Here’s some reading…


Hope this helps.

Static load dispersement and distribution
The triangle of static loading transfer

In addition to providing a level platform for forms or masonry, footings spread out the weight of the house so the soil can carry the load. The load spreads out within the footing itself at about a 45-degree angle, and then spreads out in the soil at a steeper angle, more like 60-degrees from the horizontal.

As the load under a footing spreads out, pressure on the soil diminishes. Soil directly under the footing takes the greatest load, and therefore should be thoroughly compacted.
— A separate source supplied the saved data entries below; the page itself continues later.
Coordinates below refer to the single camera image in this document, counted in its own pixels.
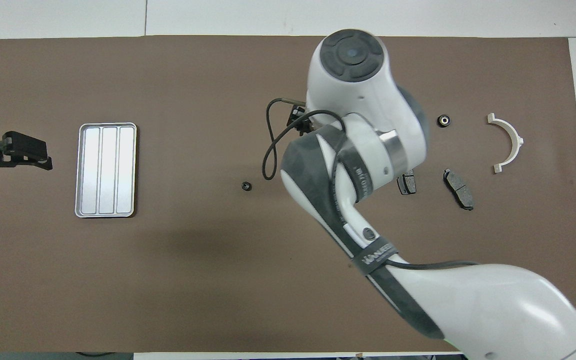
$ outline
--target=white curved handle
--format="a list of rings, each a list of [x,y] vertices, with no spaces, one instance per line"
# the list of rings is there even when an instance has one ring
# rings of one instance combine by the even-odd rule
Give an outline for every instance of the white curved handle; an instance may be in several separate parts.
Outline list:
[[[519,136],[517,130],[515,130],[515,128],[512,125],[510,125],[510,123],[508,123],[507,121],[503,121],[500,118],[495,118],[494,112],[490,112],[490,114],[488,114],[487,121],[489,124],[501,126],[504,130],[506,130],[506,132],[508,132],[508,135],[510,136],[510,141],[512,141],[512,149],[510,150],[510,155],[508,155],[508,158],[504,162],[499,162],[499,164],[493,165],[494,173],[495,174],[501,173],[502,170],[501,167],[507,166],[517,157],[517,154],[519,153],[519,148],[521,148],[521,146],[524,145],[524,139],[523,137]]]

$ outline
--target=brown board
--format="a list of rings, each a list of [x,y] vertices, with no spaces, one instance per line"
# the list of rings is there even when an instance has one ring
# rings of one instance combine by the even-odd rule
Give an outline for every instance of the brown board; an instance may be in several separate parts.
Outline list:
[[[0,136],[42,139],[54,163],[0,169],[0,351],[453,350],[416,333],[281,180],[262,178],[266,104],[305,98],[321,39],[0,39]],[[432,123],[431,143],[416,194],[393,182],[360,212],[409,262],[517,265],[576,307],[567,40],[384,43]],[[289,111],[273,108],[276,133]],[[491,112],[525,140],[498,174],[510,139],[487,124]],[[452,125],[441,129],[444,113]],[[78,130],[115,122],[139,127],[136,213],[78,218]],[[473,211],[446,189],[446,168],[470,187]]]

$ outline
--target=silver rectangular tray
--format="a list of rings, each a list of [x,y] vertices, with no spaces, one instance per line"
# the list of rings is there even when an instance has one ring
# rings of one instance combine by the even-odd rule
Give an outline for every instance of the silver rectangular tray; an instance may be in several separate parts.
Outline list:
[[[75,214],[129,217],[135,211],[137,126],[85,123],[79,128]]]

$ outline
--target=black cable
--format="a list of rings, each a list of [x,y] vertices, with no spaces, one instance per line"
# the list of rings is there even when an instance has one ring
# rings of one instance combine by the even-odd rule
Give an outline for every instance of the black cable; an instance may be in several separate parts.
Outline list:
[[[102,356],[116,354],[116,352],[102,352],[102,353],[85,353],[85,352],[77,352],[77,354],[81,356],[86,356],[88,358],[101,358]]]
[[[435,262],[432,264],[406,264],[404,262],[386,260],[384,264],[407,270],[436,270],[436,269],[446,269],[453,267],[480,265],[478,262],[468,260],[452,260],[444,262]]]
[[[279,99],[275,98],[275,100],[272,100],[270,102],[269,107],[267,107],[266,114],[268,114],[268,110],[270,109],[270,105],[277,103],[279,101],[284,101],[285,99],[284,98],[279,98]],[[270,139],[272,139],[272,143],[270,144],[270,146],[268,146],[268,150],[265,152],[265,155],[263,156],[263,162],[261,164],[261,173],[263,174],[264,179],[272,180],[272,178],[274,178],[275,174],[277,173],[277,143],[279,143],[279,141],[284,137],[284,135],[288,134],[288,132],[290,132],[290,130],[301,125],[301,123],[303,123],[309,117],[315,116],[317,114],[326,114],[328,116],[332,116],[335,120],[339,121],[339,123],[341,124],[341,130],[343,132],[346,132],[346,125],[344,124],[344,121],[342,120],[341,116],[339,116],[338,114],[336,114],[335,112],[332,112],[330,110],[314,110],[314,111],[306,112],[302,116],[299,116],[297,119],[295,119],[295,121],[291,122],[290,125],[286,126],[286,128],[275,139],[273,139],[274,135],[273,135],[273,132],[272,132],[272,129],[270,126],[270,120],[267,121],[268,130],[270,132]],[[268,157],[270,156],[270,152],[274,153],[274,164],[272,165],[272,173],[269,176],[266,174],[266,163],[268,162]]]

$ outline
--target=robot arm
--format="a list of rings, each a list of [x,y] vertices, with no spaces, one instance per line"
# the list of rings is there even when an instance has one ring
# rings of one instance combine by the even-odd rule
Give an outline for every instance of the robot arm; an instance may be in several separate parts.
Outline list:
[[[546,279],[500,264],[398,266],[395,246],[355,209],[426,157],[428,125],[396,86],[380,39],[350,29],[323,39],[306,106],[341,121],[311,118],[318,129],[284,153],[283,184],[403,319],[471,360],[576,360],[576,310]]]

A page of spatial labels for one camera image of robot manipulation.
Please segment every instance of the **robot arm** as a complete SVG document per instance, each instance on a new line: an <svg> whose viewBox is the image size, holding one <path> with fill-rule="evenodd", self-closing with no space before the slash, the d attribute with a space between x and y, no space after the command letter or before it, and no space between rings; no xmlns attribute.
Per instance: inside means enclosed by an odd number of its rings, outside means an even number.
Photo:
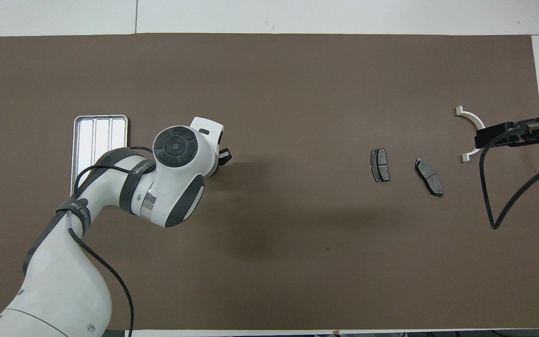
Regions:
<svg viewBox="0 0 539 337"><path fill-rule="evenodd" d="M105 205L163 227L186 220L204 177L231 158L219 151L222 132L221 124L196 117L155 137L154 161L126 147L101 156L30 248L21 290L0 315L0 336L100 337L111 318L109 290L68 229L83 237Z"/></svg>

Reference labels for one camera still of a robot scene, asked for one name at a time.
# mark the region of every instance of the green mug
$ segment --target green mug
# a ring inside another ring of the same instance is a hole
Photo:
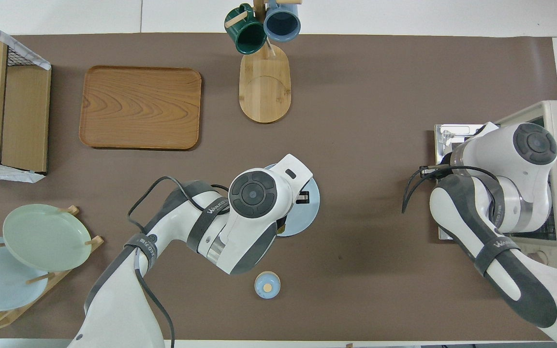
[[[243,13],[247,13],[245,18],[228,28],[225,26],[225,30],[236,44],[238,52],[250,55],[257,52],[265,43],[264,25],[255,18],[252,7],[249,4],[241,4],[238,8],[232,9],[225,17],[225,24]]]

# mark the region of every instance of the mug handle
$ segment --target mug handle
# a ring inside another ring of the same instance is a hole
[[[253,11],[252,7],[249,4],[241,4],[240,8],[244,9],[248,15],[246,16],[246,20],[253,20],[255,19],[255,12]]]

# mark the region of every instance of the brown table mat
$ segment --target brown table mat
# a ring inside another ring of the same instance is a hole
[[[475,271],[460,247],[437,240],[422,185],[400,213],[409,174],[433,162],[433,125],[497,120],[557,99],[549,38],[300,35],[281,44],[293,99],[272,125],[238,105],[239,55],[225,34],[25,36],[54,66],[49,174],[0,181],[0,234],[25,203],[81,209],[106,243],[0,337],[70,338],[93,282],[137,230],[126,212],[162,175],[228,185],[290,152],[314,173],[319,215],[278,240],[244,275],[227,276],[184,243],[147,275],[178,339],[540,340]],[[189,67],[204,80],[201,138],[192,151],[97,150],[79,141],[84,74],[99,64]],[[173,189],[161,184],[135,213],[148,220]],[[261,271],[281,278],[262,300]],[[159,312],[165,337],[168,330]]]

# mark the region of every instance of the black strap
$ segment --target black strap
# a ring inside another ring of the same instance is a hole
[[[226,197],[217,198],[214,202],[210,203],[206,207],[201,215],[195,221],[188,238],[186,239],[186,245],[192,249],[195,253],[201,242],[201,238],[207,231],[207,229],[212,225],[216,216],[219,216],[219,212],[223,211],[229,207],[229,200]]]
[[[137,233],[124,244],[132,245],[133,247],[138,247],[145,254],[147,258],[147,270],[154,265],[154,262],[159,257],[158,250],[156,249],[156,244],[150,240],[150,238],[143,233]]]
[[[507,236],[499,236],[489,240],[474,259],[474,267],[476,267],[480,275],[483,276],[493,260],[495,260],[501,252],[508,249],[519,249],[519,247]]]

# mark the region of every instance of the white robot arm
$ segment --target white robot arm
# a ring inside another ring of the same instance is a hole
[[[287,155],[269,170],[240,174],[228,198],[203,181],[175,189],[142,227],[146,233],[133,236],[97,280],[85,304],[86,319],[69,347],[163,348],[141,277],[166,246],[181,240],[229,275],[249,271],[272,245],[277,220],[284,222],[311,178],[301,161]]]
[[[547,178],[557,145],[544,128],[488,124],[458,147],[453,169],[431,193],[433,218],[491,282],[506,303],[557,341],[557,269],[522,254],[507,232],[534,231],[551,209]]]

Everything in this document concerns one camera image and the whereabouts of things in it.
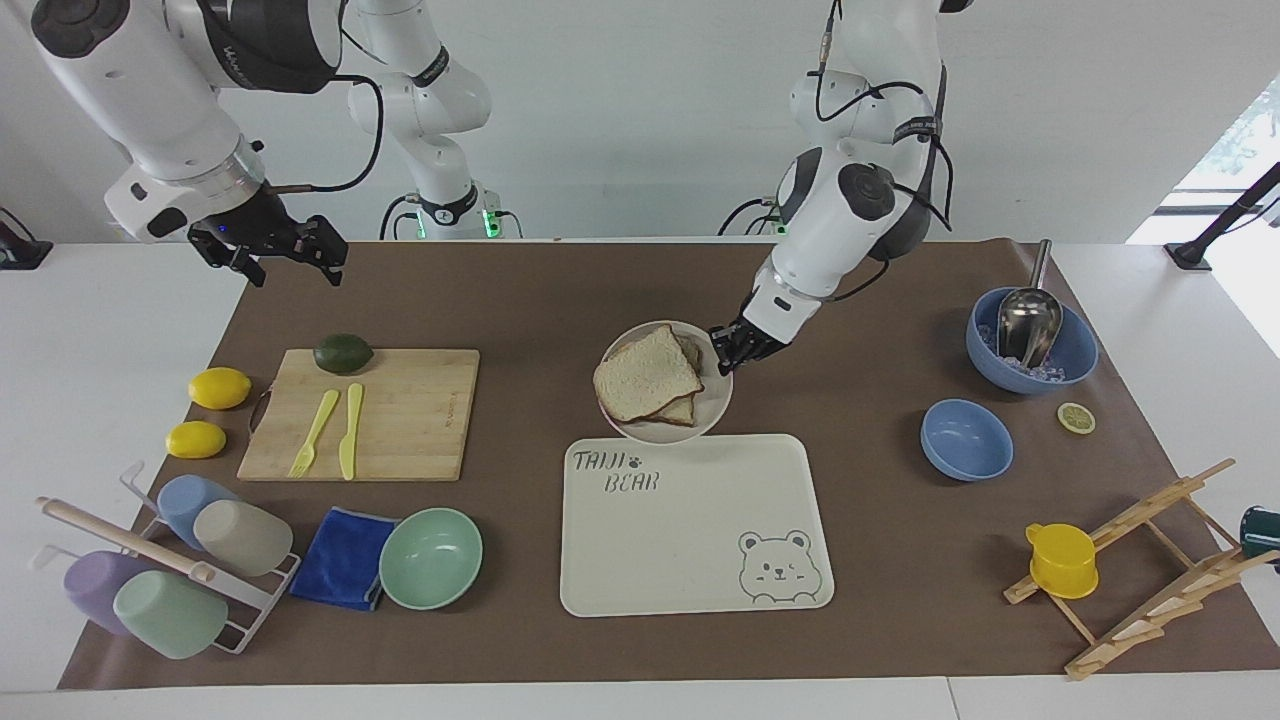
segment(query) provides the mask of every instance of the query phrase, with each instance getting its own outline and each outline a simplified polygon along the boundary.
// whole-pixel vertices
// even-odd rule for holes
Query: avocado
[[[374,357],[374,348],[364,338],[348,333],[332,334],[311,351],[316,366],[329,373],[355,373]]]

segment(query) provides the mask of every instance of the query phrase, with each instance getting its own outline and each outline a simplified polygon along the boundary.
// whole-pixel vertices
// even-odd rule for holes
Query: yellow measuring cup
[[[1097,548],[1075,525],[1027,525],[1032,543],[1032,579],[1044,592],[1064,600],[1087,597],[1098,588]]]

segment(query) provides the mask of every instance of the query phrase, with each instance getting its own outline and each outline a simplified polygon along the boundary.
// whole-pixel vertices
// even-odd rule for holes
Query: brown table mat
[[[970,365],[964,323],[982,292],[1018,284],[1030,250],[1009,241],[929,243],[873,288],[827,307],[797,343],[742,369],[717,433],[791,433],[809,451],[836,573],[836,597],[801,612],[575,619],[559,603],[564,450],[609,437],[591,391],[600,352],[627,328],[675,318],[731,320],[768,249],[759,245],[356,245],[330,288],[311,268],[270,263],[241,299],[214,365],[255,391],[284,350],[330,332],[375,347],[480,350],[471,437],[457,483],[241,483],[248,410],[193,409],[229,429],[216,459],[169,459],[159,479],[214,478],[293,525],[305,552],[330,506],[404,516],[428,506],[471,515],[485,539],[474,588],[435,612],[384,600],[374,614],[285,596],[239,657],[168,661],[88,625],[63,688],[220,684],[476,683],[1059,674],[1084,648],[1043,596],[1009,606],[1027,573],[1023,528],[1085,529],[1175,478],[1110,359],[1041,398],[1010,395]],[[872,272],[870,264],[856,273]],[[1078,307],[1056,269],[1048,288]],[[977,484],[938,474],[919,447],[924,410],[945,397],[992,409],[1015,442],[1012,468]],[[1076,401],[1088,437],[1053,416]],[[1224,447],[1222,455],[1233,448]],[[1231,482],[1231,473],[1213,482]],[[1196,556],[1213,552],[1189,512],[1161,518]],[[1138,530],[1100,557],[1102,585],[1075,603],[1107,630],[1180,565]],[[1280,648],[1236,587],[1172,623],[1107,673],[1280,667]]]

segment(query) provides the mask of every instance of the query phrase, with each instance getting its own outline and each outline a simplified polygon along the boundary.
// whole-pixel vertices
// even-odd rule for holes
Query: cup
[[[160,518],[173,529],[173,534],[195,550],[204,551],[196,538],[195,524],[200,511],[219,500],[239,500],[223,486],[200,475],[178,475],[165,483],[156,496]]]
[[[219,500],[201,510],[195,533],[220,565],[246,578],[270,573],[293,548],[288,523],[238,500]]]
[[[1098,589],[1097,548],[1080,528],[1027,525],[1027,542],[1032,543],[1032,579],[1044,592],[1079,600]]]
[[[1280,550],[1280,512],[1254,505],[1240,518],[1240,548],[1245,557],[1257,557],[1272,550]],[[1272,561],[1280,573],[1280,560]]]
[[[113,609],[131,633],[170,660],[184,660],[212,644],[228,614],[223,598],[163,570],[147,570],[124,583]]]
[[[115,594],[127,582],[154,569],[150,562],[132,555],[96,550],[72,562],[63,575],[63,591],[90,620],[113,635],[127,635],[129,629],[113,609]]]

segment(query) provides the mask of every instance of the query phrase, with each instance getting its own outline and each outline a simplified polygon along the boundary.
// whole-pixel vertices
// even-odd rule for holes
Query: green indicator light
[[[489,237],[498,237],[502,234],[502,222],[499,222],[497,215],[489,210],[484,211],[484,229],[485,234]]]
Because the load spreads out, the pressure on the soil is greatest right beneath the footing. By the time we get down below the footing a distance equal to the footings width, the unit soil pressure has dropped by about half. Go down the same distance again, and the pressure has dropped by two-thirds. So it’s the soil right under the footing that is the most critical and also, typically, the most abused.
When we excavate for the footings, the teeth on the bucket stir up the soil and mix air into it, decreasing its density. Also, soil from the embankment may fall into the trench. Soil that loose has much less bearing capacity than the original soil. That’s why it is so important to compact the trench bottom (use a vibrating plate compactor for sand or gravel soils, and a jumping jack compactor for silt or clay). If you don’t compact that soil, you could get 1/2 inch of settlement in just the first 6 inches of soil.
If you dig too deep and replace the soil to recover the grade, you are adding back soil that has expanded by as much as 50%. Under load, it will reconsolidate and cause settling. So when you replace material in the trench, compact it thoroughly, or else use large gravel. One-inch-and-a-half or larger gravel is virtually self-compacting as you place it. Under the weight of a wood house, it won’t settle to any significant degree.

Hope this help.

Marcel :):smiley:

Yep, that’s it.

That’s it. I guess it means the same thing but that’s what I was trying to remember, thanks Christopher!

There’s been some nice houses wrecked or severely damaged by digging out the basement for increased headroom and interrupting the cone of compression. Good illustration, Marcel!

Glad I could help, that’s one thing I learned in my pre-licensing class. :slight_smile:

Nope, thats not it, angle of repose and cone of compression are two different subjects.

The angle of repose is the natural angle that a given material settles to when piled up.